All’estremo opposto l’Asse 7 “sistemi di trasporto” che una spesa certificata al 45% “Ma non son tutte rose e fiori – continua Garufi – basta infatti andare a pagina 5 del documento per scoprire che il superamento del target di spesa dell’anno scorso è stato possibile dall’inserimento del grande progetto ferroviario afferente alla cosiddetta tratta B della ferrovia Palermo-Carini, del grande progetto per la strada statale 640 e di una batteria di interventi nel settore idrico e della depurazione e delle iniziative di riqualificazione del patrimonio di edilizia scolastica individuate nell’ambito della programmazione nazionale unitaria”.

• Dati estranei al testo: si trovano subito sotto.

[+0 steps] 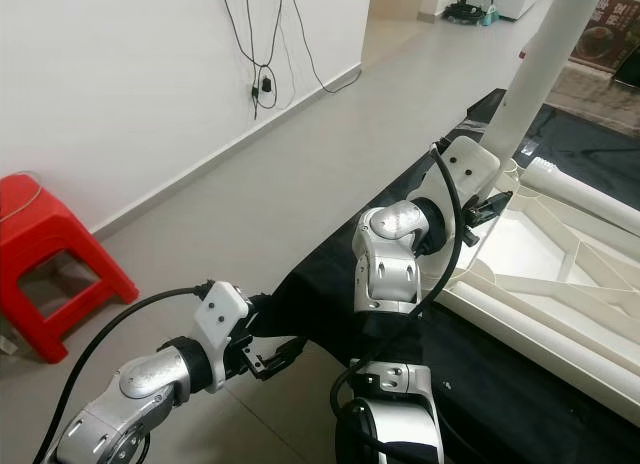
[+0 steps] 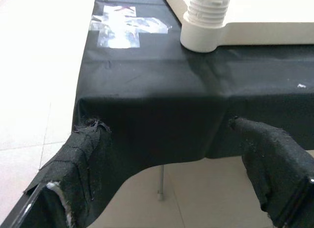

Tutte opere utilissime, ma già finanziate con fondi nazionali: “insomma si è fatto ricorso al vecchio e sempre utile artificio tecnico dei ‘progetti sponda’ o ‘coerenti’ – chiosa Garufi – che turano le falle della spesa regionale attraverso mere partite di giro tra flussi di risorse europee e nazionali per lo sviluppo”.
Il 22 maggio scorso l’allarme sulla scarsissima richiesta di fondi europei era stato lanciato anche dall’eurodeputata del Pd – riconfermata nelle ultime elezioni Ue – Caterina Chinnici, che aveva sottolineato l’insufficiente performance della Sicilia spiegando come dietro ci fosse un problema di informazione e di formazione.
Da qui l’organizzazione di un workshop nell’aula magna della Facoltà di Giurisprudenza di Palermo (nella foto) sul tema “Sicilia chiama Europa 2.0” che aveva appunto lo scopo di informare e formare.
“Per cogliere le opportunità – aveva detto l’eurodeputata – è fondamentale sapere come strutturarsi, anche attraverso il partenariato, come impostare una proposta progettuale, come rispondere agli avvisi europei”.
Da qui l’idea di proporre “azioni formative e informative” come lo stesso workshop palermitano “per dare ai vari operatori economici dell’Isola alcuni strumenti di conoscenza, per esempio su standard progettuali e procedure, essenziali per poter usufruire dei finanziamenti messi a disposizione dall’Unione Europea”.
Un’opportunità non soltanto economica, “ma anche un modo per mettere in gioco i grandi talenti e le intelligenze di cui la nostra regione è ricca”.
Per quanto riguarda i fondi diretti, la bassa percentuale di soggetti beneficiari in Sicilia, secondo Caterina Chinnici si spiega soprattutto “con una poca conoscenza dei progetti europei e con le difficoltà nel destreggiarsi tra le regole e i criteri stabiliti dai bandi”.
“Un dato deve fare riflettere – ha concluso l’eurodeputata del Pd – ed è quello che nel 2015 sono stati 83 i progetti finanziati a operatori siciliani, tra i quali alcuni Comuni, gli atenei di Palermo e Catania e il consorzio Arca. Nello stesso periodo sono stati 831 quelli finanziati nella sola provincia di Milano”.